[TASK]:
Reproduce each record exactly, leaving out no line.

[Records from a collection]

■ ■ ■ ■

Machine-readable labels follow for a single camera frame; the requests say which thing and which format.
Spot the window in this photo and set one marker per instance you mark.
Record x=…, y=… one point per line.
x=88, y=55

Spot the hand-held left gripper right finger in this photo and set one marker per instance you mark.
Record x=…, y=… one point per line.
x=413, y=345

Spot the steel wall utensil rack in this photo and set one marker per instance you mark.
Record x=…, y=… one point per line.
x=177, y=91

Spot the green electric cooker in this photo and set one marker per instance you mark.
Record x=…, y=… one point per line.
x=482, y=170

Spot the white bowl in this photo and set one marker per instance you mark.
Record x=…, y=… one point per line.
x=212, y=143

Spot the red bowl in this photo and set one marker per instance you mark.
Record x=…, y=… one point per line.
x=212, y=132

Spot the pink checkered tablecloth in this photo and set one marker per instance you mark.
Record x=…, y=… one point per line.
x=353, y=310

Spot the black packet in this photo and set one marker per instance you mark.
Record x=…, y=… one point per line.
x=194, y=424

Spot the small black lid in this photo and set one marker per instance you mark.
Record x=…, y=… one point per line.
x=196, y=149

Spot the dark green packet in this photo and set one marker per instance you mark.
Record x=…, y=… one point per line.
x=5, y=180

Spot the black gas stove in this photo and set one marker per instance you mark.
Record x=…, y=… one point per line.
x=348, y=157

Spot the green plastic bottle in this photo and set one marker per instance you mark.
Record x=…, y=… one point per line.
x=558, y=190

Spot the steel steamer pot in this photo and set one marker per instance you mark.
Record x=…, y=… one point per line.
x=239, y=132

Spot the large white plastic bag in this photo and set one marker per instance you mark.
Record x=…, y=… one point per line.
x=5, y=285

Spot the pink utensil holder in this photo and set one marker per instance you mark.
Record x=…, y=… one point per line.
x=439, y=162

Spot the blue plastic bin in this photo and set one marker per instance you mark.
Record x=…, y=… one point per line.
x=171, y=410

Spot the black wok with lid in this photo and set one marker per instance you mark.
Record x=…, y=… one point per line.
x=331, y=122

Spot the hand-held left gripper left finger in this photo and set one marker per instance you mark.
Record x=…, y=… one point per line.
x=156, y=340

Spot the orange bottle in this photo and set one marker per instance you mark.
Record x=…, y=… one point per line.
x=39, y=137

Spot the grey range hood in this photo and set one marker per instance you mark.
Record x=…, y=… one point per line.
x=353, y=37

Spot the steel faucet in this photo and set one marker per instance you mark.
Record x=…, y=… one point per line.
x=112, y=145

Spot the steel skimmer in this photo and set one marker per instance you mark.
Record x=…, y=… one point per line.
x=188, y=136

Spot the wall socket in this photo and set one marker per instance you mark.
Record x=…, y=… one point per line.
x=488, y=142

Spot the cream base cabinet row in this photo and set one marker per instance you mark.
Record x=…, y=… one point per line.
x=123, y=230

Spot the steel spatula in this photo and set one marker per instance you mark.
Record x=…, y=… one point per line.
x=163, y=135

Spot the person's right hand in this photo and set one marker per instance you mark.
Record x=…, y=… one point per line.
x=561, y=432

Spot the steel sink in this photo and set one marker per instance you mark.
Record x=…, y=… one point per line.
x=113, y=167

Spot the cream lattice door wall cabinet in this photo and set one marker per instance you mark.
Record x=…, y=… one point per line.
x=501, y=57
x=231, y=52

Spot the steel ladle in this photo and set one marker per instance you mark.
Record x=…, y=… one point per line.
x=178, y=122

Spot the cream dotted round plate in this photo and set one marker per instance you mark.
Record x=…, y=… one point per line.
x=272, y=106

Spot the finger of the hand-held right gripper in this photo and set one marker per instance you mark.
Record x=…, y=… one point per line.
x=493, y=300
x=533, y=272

■ ■ ■ ■

[OUTPUT BELOW]:
Machine-readable labels follow for a single camera frame; the requests say which thing and which format.
Spot the window in this photo and set one marker per instance you mark.
Record x=…, y=… one point per line.
x=88, y=55

Spot the hand-held left gripper right finger in this photo and set one marker per instance you mark.
Record x=…, y=… one point per line.
x=413, y=345

Spot the steel wall utensil rack in this photo and set one marker per instance you mark.
Record x=…, y=… one point per line.
x=177, y=91

Spot the green electric cooker in this photo and set one marker per instance you mark.
Record x=…, y=… one point per line.
x=482, y=170

Spot the white bowl in this photo and set one marker per instance you mark.
Record x=…, y=… one point per line.
x=212, y=143

Spot the red bowl in this photo and set one marker per instance you mark.
Record x=…, y=… one point per line.
x=212, y=132

Spot the pink checkered tablecloth in this photo and set one marker per instance you mark.
Record x=…, y=… one point per line.
x=353, y=310

Spot the black packet in this photo and set one marker per instance you mark.
Record x=…, y=… one point per line.
x=194, y=424

Spot the small black lid in this photo and set one marker per instance you mark.
Record x=…, y=… one point per line.
x=196, y=149

Spot the dark green packet in this photo and set one marker per instance you mark.
Record x=…, y=… one point per line.
x=5, y=180

Spot the black gas stove in this photo and set one marker per instance you mark.
Record x=…, y=… one point per line.
x=348, y=157

Spot the green plastic bottle in this photo and set one marker per instance you mark.
Record x=…, y=… one point per line.
x=558, y=190

Spot the steel steamer pot in this photo and set one marker per instance you mark.
Record x=…, y=… one point per line.
x=239, y=132

Spot the large white plastic bag in this photo and set one marker per instance you mark.
Record x=…, y=… one point per line.
x=5, y=285

Spot the pink utensil holder in this photo and set one marker per instance you mark.
Record x=…, y=… one point per line.
x=439, y=162

Spot the blue plastic bin in this photo and set one marker per instance you mark.
Record x=…, y=… one point per line.
x=171, y=410

Spot the black wok with lid in this photo and set one marker per instance you mark.
Record x=…, y=… one point per line.
x=331, y=122

Spot the hand-held left gripper left finger in this photo and set one marker per instance you mark.
Record x=…, y=… one point per line.
x=156, y=340

Spot the orange bottle in this photo and set one marker per instance you mark.
Record x=…, y=… one point per line.
x=39, y=137

Spot the grey range hood in this photo and set one marker per instance you mark.
Record x=…, y=… one point per line.
x=353, y=37

Spot the steel faucet in this photo and set one marker per instance you mark.
Record x=…, y=… one point per line.
x=112, y=145

Spot the steel skimmer in this photo and set one marker per instance you mark.
Record x=…, y=… one point per line.
x=188, y=136

Spot the wall socket in this photo and set one marker per instance you mark.
Record x=…, y=… one point per line.
x=488, y=142

Spot the cream base cabinet row in this photo and set one marker per instance you mark.
Record x=…, y=… one point per line.
x=123, y=230

Spot the steel spatula in this photo and set one marker per instance you mark.
Record x=…, y=… one point per line.
x=163, y=135

Spot the person's right hand in this photo and set one marker per instance you mark.
Record x=…, y=… one point per line.
x=561, y=432

Spot the steel sink in this photo and set one marker per instance you mark.
Record x=…, y=… one point per line.
x=113, y=167

Spot the cream lattice door wall cabinet in this photo and set one marker per instance you mark.
Record x=…, y=… one point per line.
x=501, y=57
x=231, y=52

Spot the steel ladle in this photo and set one marker per instance you mark.
Record x=…, y=… one point per line.
x=178, y=122

Spot the cream dotted round plate in this photo and set one marker per instance you mark.
Record x=…, y=… one point per line.
x=272, y=106

Spot the finger of the hand-held right gripper in this photo and set one marker per instance you mark.
Record x=…, y=… one point per line.
x=493, y=300
x=533, y=272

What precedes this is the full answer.